■ Your goal
Write again exactly the lines in the listing below, starting at the line with "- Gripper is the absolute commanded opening" and ending at the line with "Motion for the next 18", both included. Pictures are not copied.

■ Records
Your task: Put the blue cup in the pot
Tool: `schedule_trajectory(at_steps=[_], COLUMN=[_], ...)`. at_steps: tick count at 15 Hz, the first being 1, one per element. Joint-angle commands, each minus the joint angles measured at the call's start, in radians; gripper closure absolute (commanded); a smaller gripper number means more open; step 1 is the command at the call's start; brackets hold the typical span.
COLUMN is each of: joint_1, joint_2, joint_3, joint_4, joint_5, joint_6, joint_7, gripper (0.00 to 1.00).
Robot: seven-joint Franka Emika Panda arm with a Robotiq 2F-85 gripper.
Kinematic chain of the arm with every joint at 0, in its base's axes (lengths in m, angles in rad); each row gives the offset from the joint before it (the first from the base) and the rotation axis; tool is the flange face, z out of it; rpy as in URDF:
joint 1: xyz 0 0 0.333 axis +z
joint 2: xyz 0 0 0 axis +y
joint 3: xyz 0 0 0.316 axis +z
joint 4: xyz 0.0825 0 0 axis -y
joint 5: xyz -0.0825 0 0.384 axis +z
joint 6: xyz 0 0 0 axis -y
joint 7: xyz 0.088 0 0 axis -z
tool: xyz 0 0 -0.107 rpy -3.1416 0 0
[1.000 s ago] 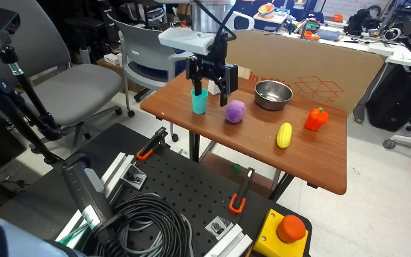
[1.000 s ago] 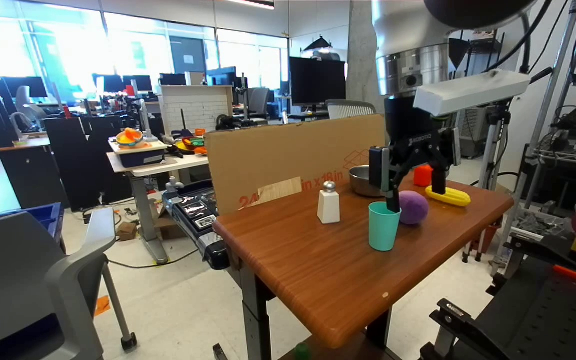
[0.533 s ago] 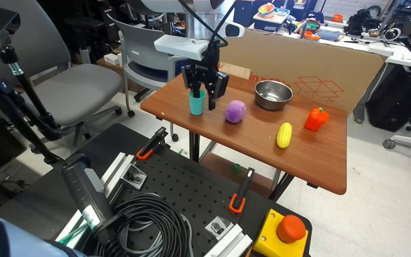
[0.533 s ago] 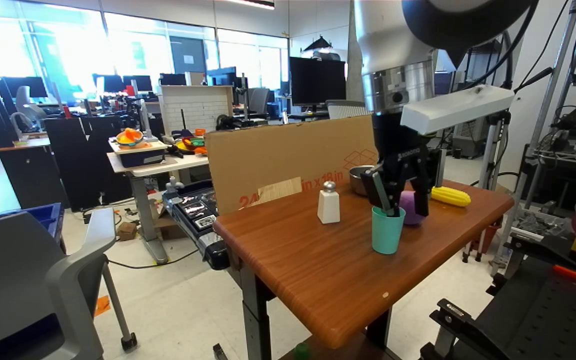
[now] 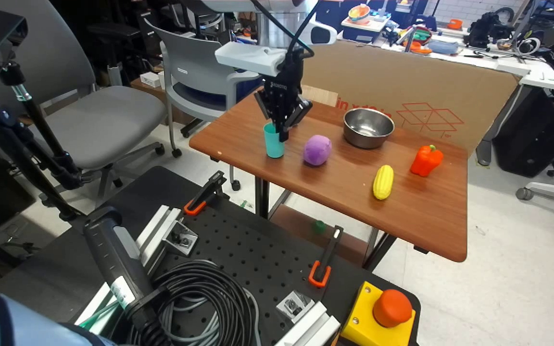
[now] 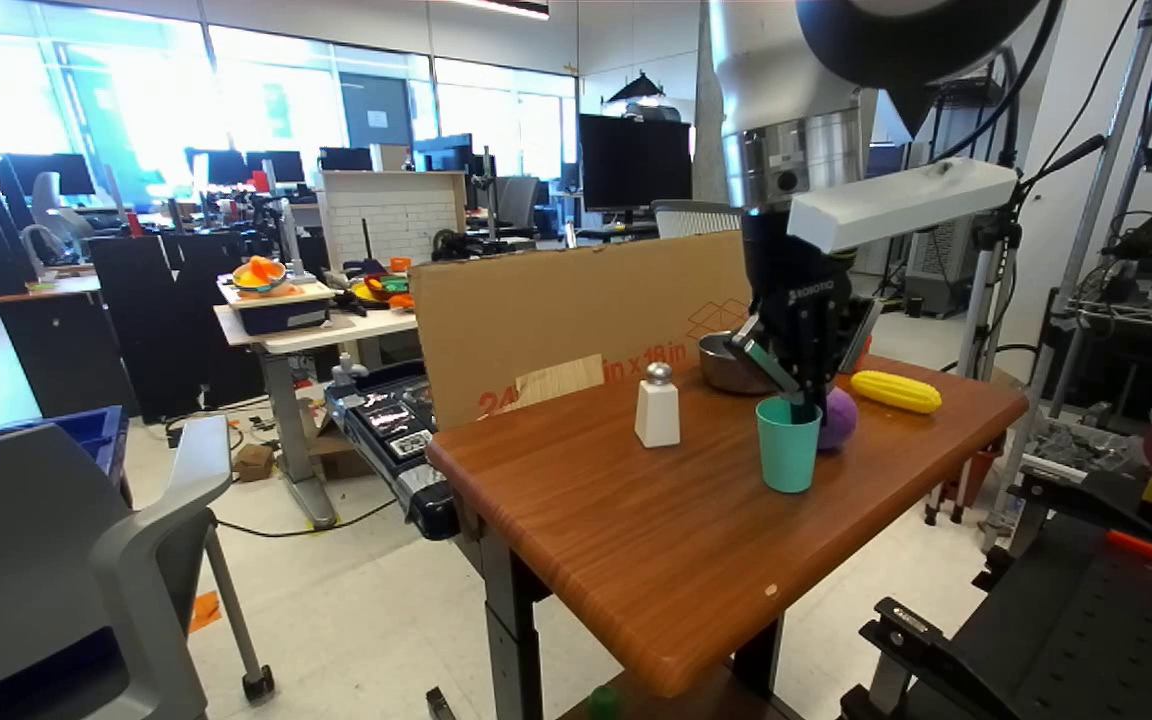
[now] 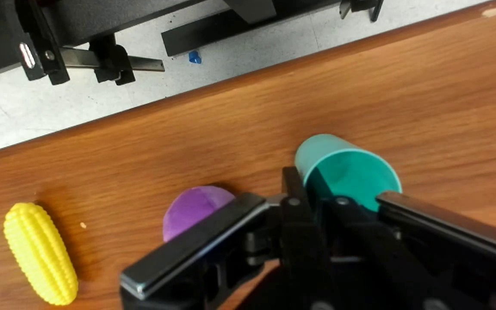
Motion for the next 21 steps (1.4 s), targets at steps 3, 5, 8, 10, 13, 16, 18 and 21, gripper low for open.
schedule_trajectory(at_steps=[3,5,8,10,13,16,18,21], joint_1=[-0.015,-0.043,-0.081,-0.099,-0.108,-0.117,-0.126,-0.142], joint_2=[0.01,-0.017,-0.041,-0.054,-0.068,-0.049,-0.015,0.041], joint_3=[-0.032,-0.031,-0.039,-0.051,-0.076,-0.099,-0.11,-0.128], joint_4=[0.061,0.092,0.171,0.229,0.297,0.354,0.384,0.411], joint_5=[0.073,0.143,0.222,0.232,0.17,0.145,0.153,0.158], joint_6=[-0.085,-0.137,-0.203,-0.225,-0.187,-0.172,-0.182,-0.186], joint_7=[-0.045,-0.127,-0.232,-0.255,-0.223,-0.217,-0.221,-0.219], gripper=[0.99,0.99,0.99,0.99,0.99,0.99,0.99,0.99])
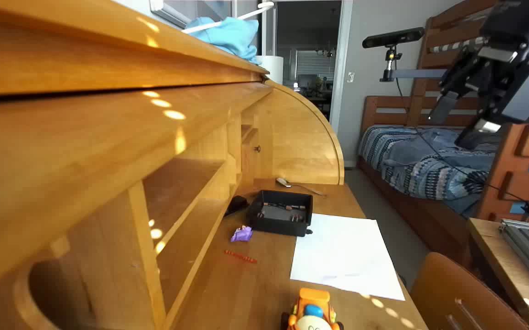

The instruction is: Put the car in the black box.

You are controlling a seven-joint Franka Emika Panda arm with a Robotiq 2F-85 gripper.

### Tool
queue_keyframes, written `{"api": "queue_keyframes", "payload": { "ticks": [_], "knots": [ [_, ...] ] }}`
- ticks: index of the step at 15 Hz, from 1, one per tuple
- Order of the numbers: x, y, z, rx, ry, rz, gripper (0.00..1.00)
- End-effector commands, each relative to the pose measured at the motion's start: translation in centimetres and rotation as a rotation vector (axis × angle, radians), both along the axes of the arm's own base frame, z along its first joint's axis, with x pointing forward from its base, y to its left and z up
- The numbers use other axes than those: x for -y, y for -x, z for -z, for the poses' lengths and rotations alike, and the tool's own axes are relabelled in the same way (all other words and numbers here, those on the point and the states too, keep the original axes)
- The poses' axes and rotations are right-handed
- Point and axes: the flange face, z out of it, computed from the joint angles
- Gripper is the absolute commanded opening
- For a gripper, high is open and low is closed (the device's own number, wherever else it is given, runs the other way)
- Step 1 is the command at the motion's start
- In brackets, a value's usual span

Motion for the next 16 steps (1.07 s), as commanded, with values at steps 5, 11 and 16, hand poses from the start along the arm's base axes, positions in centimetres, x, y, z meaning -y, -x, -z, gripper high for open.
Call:
{"api": "queue_keyframes", "payload": {
  "ticks": [5,11,16],
  "knots": [
    [0.6,0.2,1.9,-0.047,0.015,0.010,1.00],
    [2.6,-2.2,0.1,-0.065,0.030,-0.120,1.00],
    [7.0,-6.1,-1.2,-0.102,0.014,-0.208,1.00]
  ]
}}
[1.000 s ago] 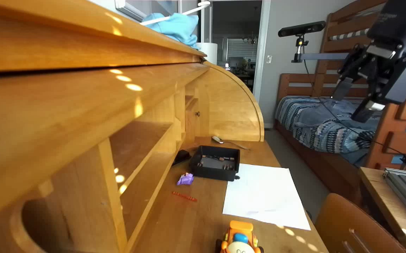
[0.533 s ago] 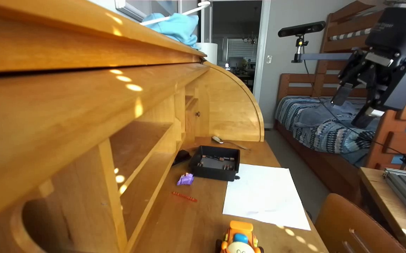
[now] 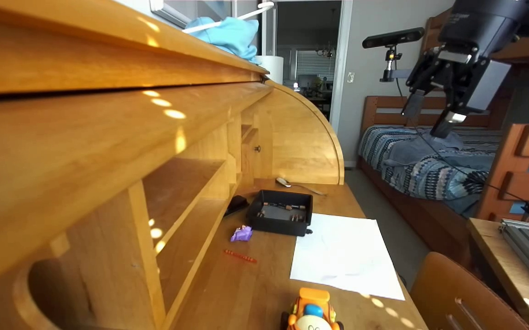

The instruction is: Put the car in the black box.

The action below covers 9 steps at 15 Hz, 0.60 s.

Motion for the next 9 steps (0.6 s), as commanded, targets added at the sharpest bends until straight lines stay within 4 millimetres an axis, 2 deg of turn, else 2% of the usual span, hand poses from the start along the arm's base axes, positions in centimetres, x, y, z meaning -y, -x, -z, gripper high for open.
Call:
{"api": "queue_keyframes", "payload": {
  "ticks": [1,4,9],
  "knots": [
    [2.0,-2.9,-0.4,-0.043,0.001,-0.087,1.00],
    [1.5,-4.7,0.4,-0.107,0.018,-0.239,1.00],
    [-0.6,-7.3,1.5,-0.155,0.071,-0.490,1.00]
  ]
}}
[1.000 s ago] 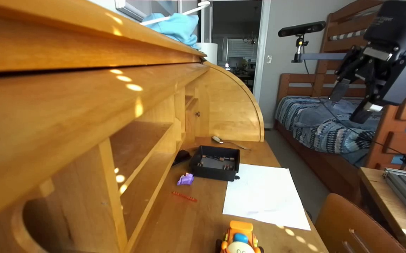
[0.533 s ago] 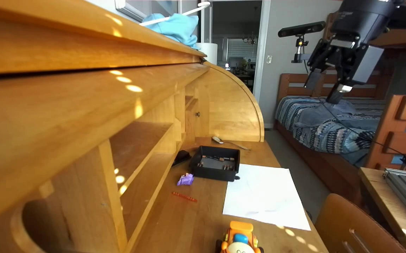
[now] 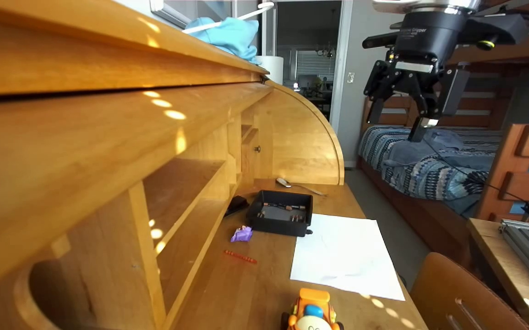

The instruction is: Put the car in the black box.

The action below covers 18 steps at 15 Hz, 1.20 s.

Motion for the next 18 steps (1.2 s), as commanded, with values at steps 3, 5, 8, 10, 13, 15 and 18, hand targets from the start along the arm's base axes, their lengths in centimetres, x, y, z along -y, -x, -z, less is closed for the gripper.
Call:
{"api": "queue_keyframes", "payload": {
  "ticks": [3,5,8,10,13,15,18],
  "knots": [
    [-3.0,-2.8,2.8,-0.083,0.097,-0.265,1.00],
    [-4.3,-3.2,4.7,-0.109,0.141,-0.342,1.00],
    [-4.1,-2.3,5.0,-0.118,0.115,-0.301,1.00],
    [-4.1,-2.4,5.1,-0.120,0.114,-0.300,1.00],
    [-3.9,-2.4,4.8,-0.114,0.113,-0.297,1.00],
    [-3.7,-3.6,6.2,-0.152,0.110,-0.339,1.00],
    [-5.0,-5.3,9.4,-0.207,0.124,-0.466,1.00]
  ]
}}
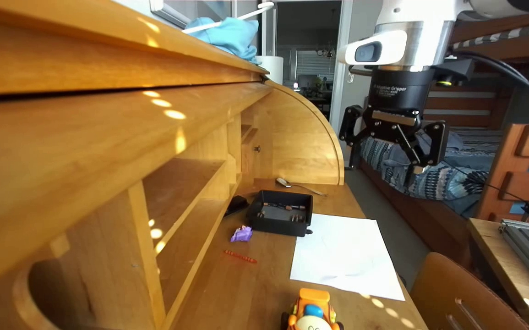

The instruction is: Put the car in the black box.

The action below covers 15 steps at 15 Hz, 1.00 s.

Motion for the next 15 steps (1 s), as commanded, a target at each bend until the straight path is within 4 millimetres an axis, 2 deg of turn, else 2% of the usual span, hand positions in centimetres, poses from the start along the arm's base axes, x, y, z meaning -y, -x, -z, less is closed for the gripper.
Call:
{"api": "queue_keyframes", "payload": {
  "ticks": [1,2,4,8,11,15],
  "knots": [
    [-1.8,-3.1,3.9,-0.061,0.012,-0.134,1.00],
    [-2.6,-3.7,4.8,-0.068,0.027,-0.147,1.00],
    [-5.4,-4.8,7.1,-0.068,0.043,-0.181,1.00],
    [-10.1,-6.8,10.5,-0.023,0.100,-0.271,1.00],
    [-11.9,-8.1,12.5,-0.038,0.137,-0.322,1.00],
    [-13.5,-8.7,15.4,-0.097,0.131,-0.390,1.00]
  ]
}}
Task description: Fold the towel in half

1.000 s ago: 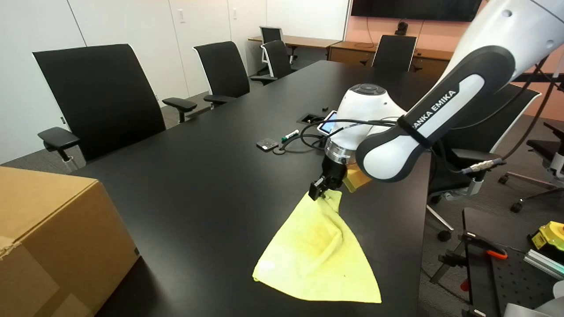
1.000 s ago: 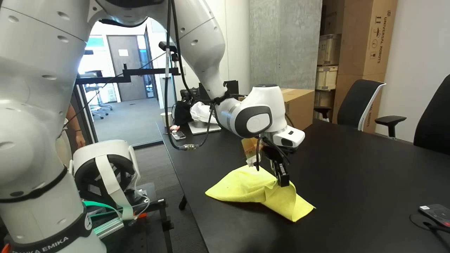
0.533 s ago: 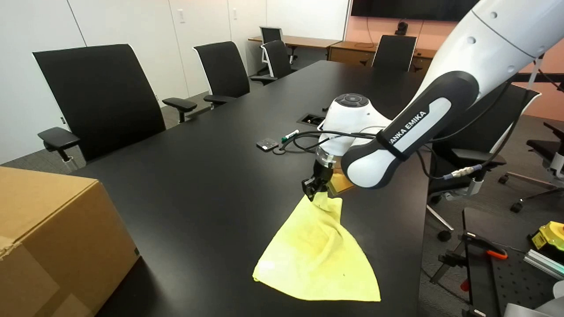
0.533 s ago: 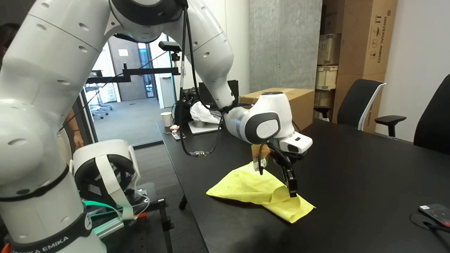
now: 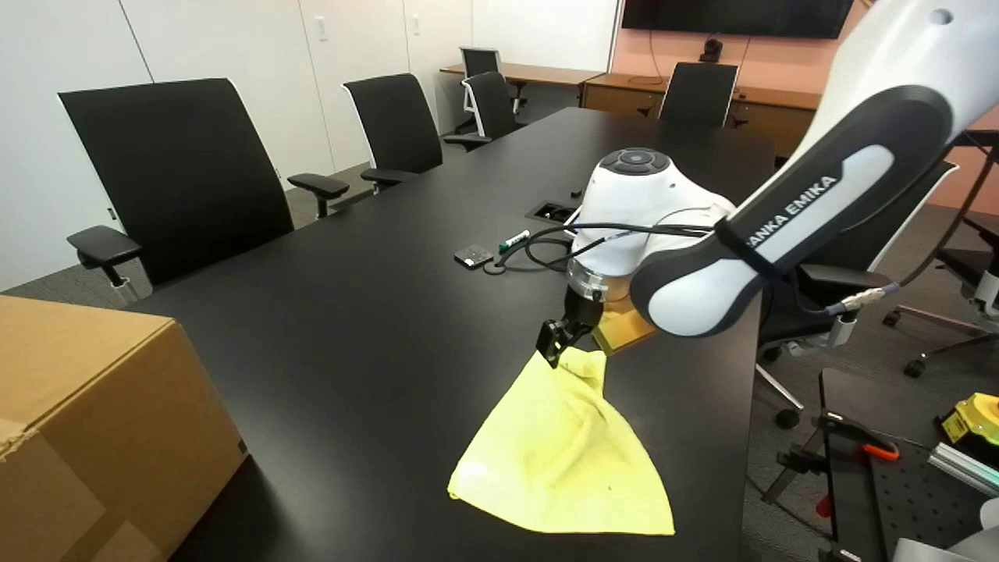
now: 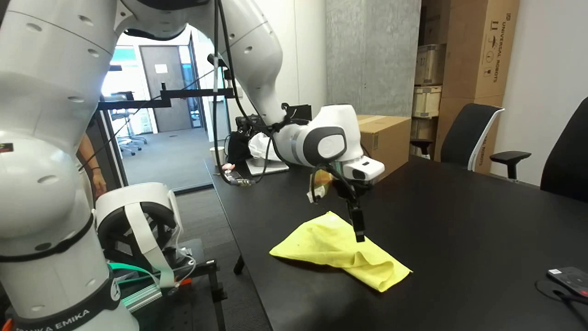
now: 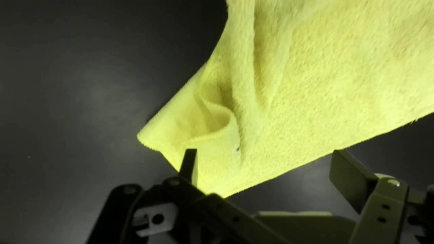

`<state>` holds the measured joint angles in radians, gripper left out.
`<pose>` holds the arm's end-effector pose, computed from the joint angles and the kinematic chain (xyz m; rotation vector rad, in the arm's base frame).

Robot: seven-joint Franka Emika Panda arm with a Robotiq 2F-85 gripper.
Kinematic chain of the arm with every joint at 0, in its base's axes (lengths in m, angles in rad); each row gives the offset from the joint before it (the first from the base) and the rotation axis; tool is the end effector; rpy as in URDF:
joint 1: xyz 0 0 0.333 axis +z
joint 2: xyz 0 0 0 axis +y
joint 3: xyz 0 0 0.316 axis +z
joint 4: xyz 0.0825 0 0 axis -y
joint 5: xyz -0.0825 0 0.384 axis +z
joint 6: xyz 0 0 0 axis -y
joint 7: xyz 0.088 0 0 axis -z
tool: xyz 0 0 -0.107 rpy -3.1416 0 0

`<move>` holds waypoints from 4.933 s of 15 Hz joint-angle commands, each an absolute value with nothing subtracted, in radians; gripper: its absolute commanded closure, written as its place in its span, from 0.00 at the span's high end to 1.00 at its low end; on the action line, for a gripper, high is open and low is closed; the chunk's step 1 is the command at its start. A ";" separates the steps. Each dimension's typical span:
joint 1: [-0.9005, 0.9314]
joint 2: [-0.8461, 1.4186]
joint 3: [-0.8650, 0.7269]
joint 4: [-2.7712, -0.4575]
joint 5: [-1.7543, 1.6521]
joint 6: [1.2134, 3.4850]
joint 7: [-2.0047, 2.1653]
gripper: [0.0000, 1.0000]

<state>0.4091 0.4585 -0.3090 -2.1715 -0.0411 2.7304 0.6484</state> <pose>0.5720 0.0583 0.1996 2.9489 -0.7112 0.2529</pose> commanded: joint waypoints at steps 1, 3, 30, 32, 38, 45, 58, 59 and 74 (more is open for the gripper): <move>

■ Answer section
- Gripper is the absolute commanded opening
- For a gripper, high is open and low is closed (the device's own number, wherever else it is given, runs the other way)
- Step 1 is the command at the motion's start
- In brackets, a value's usual span

Motion for the next 16 steps (1.07 s), as commanded, with values at steps 5, 11 and 16, hand poses from the start along the arm's base axes, positions in centimetres, x, y, z meaning -y, -x, -z, gripper high for open.
Call:
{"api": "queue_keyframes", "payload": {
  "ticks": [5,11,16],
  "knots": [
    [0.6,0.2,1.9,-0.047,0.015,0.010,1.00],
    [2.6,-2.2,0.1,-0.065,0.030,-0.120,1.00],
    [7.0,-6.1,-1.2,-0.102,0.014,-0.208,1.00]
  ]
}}
[1.000 s ago] 
[0.533 s ago] 
[now] 

The instruction is: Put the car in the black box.

The action below covers 9 steps at 15 Hz, 0.60 s.

Motion for the next 9 steps (0.6 s), as commanded, targets added at the sharpest bends until straight lines stay within 4 millimetres an axis, 2 deg of turn, else 2% of the usual span, hand poses from the start along the arm's base axes, positions in centimetres, x, y, z meaning -y, -x, -z, gripper high for open.
Call:
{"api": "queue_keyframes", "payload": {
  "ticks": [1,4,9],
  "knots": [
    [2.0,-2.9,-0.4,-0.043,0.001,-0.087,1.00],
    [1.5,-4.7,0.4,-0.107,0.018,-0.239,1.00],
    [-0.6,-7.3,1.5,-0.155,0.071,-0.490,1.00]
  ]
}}
[1.000 s ago] 
[0.533 s ago] 
[now] 

The instruction is: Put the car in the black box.

The action below covers 18 steps at 15 Hz, 1.20 s.

Motion for the next 18 steps (1.2 s), as commanded, with values at steps 3, 5, 8, 10, 13, 15 and 18, hand targets from the start along the arm's base axes, their lengths in centimetres, x, y, z along -y, -x, -z, less is closed for the gripper.

Work on the exercise is finished.